→ Exercise instructions
Below are some records; output all of them exactly as they read.

-- Exercise input follows --

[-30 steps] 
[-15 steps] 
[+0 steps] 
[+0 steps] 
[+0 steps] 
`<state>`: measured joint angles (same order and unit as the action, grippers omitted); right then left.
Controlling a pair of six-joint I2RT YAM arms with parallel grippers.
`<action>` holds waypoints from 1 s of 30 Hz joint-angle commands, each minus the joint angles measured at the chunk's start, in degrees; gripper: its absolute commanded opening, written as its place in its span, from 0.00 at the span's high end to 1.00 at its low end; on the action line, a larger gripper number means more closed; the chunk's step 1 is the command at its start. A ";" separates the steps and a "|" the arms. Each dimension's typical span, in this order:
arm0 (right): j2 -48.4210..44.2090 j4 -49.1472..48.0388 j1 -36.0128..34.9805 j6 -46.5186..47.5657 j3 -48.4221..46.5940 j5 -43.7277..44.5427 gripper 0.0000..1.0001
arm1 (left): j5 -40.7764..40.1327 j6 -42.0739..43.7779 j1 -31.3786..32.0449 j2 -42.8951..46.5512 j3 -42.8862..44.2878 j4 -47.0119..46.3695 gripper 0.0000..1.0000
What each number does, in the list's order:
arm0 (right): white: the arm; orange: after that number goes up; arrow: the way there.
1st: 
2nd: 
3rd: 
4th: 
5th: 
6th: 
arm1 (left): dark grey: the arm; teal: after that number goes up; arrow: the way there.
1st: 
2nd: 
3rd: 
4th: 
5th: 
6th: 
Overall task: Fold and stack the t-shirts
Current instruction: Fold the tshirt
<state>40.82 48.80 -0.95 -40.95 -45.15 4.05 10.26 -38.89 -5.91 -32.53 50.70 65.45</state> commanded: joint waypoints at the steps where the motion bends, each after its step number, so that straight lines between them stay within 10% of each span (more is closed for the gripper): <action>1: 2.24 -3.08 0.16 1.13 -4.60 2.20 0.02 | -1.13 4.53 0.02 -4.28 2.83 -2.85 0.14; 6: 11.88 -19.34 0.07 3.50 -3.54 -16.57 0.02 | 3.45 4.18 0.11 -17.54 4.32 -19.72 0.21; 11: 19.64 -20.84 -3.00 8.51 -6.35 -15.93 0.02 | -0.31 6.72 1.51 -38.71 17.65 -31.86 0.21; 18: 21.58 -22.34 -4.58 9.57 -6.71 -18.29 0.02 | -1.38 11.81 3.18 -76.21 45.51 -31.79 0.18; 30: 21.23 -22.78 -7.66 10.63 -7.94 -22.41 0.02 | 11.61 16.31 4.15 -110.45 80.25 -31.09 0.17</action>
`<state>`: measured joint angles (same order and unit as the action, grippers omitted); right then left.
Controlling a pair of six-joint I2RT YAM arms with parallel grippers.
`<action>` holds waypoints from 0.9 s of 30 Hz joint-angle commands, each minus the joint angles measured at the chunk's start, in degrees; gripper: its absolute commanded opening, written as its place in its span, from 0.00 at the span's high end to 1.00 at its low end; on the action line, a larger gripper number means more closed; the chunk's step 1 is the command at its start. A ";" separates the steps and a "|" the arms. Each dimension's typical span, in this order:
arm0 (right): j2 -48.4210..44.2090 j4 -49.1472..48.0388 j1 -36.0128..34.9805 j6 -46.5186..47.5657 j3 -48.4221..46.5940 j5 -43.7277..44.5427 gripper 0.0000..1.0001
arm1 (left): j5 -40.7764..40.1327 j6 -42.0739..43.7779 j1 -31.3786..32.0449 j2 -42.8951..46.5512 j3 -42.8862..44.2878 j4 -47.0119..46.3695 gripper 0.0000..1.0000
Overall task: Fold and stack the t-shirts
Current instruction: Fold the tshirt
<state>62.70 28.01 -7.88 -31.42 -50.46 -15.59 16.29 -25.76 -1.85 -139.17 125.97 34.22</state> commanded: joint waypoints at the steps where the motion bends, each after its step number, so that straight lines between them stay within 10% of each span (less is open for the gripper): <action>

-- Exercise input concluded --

→ Output for this task
[-30 steps] 
[-15 steps] 
[+0 steps] 
[+0 steps] 
[+0 steps] 
`<state>`: measured joint angles (same order and unit as the action, grippers omitted); right then left.
Controlling a pair of six-joint I2RT YAM arms with parallel grippers.
`<action>` holds waypoints from 1 s of 30 Hz joint-angle commands, each minus the joint angles measured at the chunk's start, in degrees; gripper: its absolute commanded opening, written as its place in its span, from 0.00 at the span's high end to 1.00 at its low end; on the action line, a larger gripper number means more closed; the chunk's step 1 is the command at its start. A ";" separates the steps and a "|" the arms. Each dimension's typical span, in this order:
arm0 (right): j2 -48.4210..44.2090 j4 -49.1472..48.0388 j1 -36.0128..34.9805 j6 -46.5186..47.5657 j3 -48.4221..46.5940 j5 -43.7277..44.5427 gripper 0.0000..1.0001
arm1 (left): j5 -40.7764..40.1327 j6 -42.0739..43.7779 j1 -31.3786..32.0449 j2 -42.8951..46.5512 j3 -42.8862..44.2878 j4 -47.0119..46.3695 gripper 0.0000..1.0000
What each number does, in the list's order:
arm0 (right): white: the arm; orange: after that number goes up; arrow: the way there.
1st: 
2nd: 
3rd: 
4th: 
5th: 
6th: 
arm1 (left): dark grey: the arm; teal: after that number goes up; arrow: the way there.
1st: 
2nd: 
3rd: 
4th: 
5th: 
6th: 
Overall task: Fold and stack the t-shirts
Current instruction: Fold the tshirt
<state>40.82 48.80 -0.95 -40.95 -45.15 4.05 10.26 -38.89 -5.91 -32.53 50.70 65.45</state> commanded: joint waypoints at the steps where the motion bends, each after its step number, so that straight lines between them stay within 10% of each span (more is closed for the gripper): <action>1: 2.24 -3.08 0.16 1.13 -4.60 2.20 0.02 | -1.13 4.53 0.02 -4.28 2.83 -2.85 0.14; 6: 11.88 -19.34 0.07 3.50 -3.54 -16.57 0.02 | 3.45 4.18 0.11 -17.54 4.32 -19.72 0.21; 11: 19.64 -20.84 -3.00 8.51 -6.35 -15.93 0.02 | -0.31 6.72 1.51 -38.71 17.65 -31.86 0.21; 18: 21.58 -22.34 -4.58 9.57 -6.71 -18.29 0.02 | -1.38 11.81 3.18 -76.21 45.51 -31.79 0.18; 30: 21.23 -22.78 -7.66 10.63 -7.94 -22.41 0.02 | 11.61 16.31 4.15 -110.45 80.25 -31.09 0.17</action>
`<state>`: measured joint angles (same order and unit as the action, grippers omitted); right then left.
Controlling a pair of six-joint I2RT YAM arms with parallel grippers.
`<action>` holds waypoints from 0.9 s of 30 Hz joint-angle commands, each minus the joint angles measured at the chunk's start, in degrees; gripper: its absolute commanded opening, written as its place in its span, from 0.00 at the span's high end to 1.00 at its low end; on the action line, a larger gripper number means more closed; the chunk's step 1 is the command at its start. A ";" separates the steps and a "|" the arms. Each dimension's typical span, in this order:
arm0 (right): j2 -48.4210..44.2090 j4 -49.1472..48.0388 j1 -36.0128..34.9805 j6 -46.5186..47.5657 j3 -48.4221..46.5940 j5 -43.7277..44.5427 gripper 0.0000..1.0001
arm1 (left): j5 -40.7764..40.1327 j6 -42.0739..43.7779 j1 -31.3786..32.0449 j2 -42.8951..46.5512 j3 -42.8862..44.2878 j4 -47.0119..46.3695 gripper 0.0000..1.0000
Overall task: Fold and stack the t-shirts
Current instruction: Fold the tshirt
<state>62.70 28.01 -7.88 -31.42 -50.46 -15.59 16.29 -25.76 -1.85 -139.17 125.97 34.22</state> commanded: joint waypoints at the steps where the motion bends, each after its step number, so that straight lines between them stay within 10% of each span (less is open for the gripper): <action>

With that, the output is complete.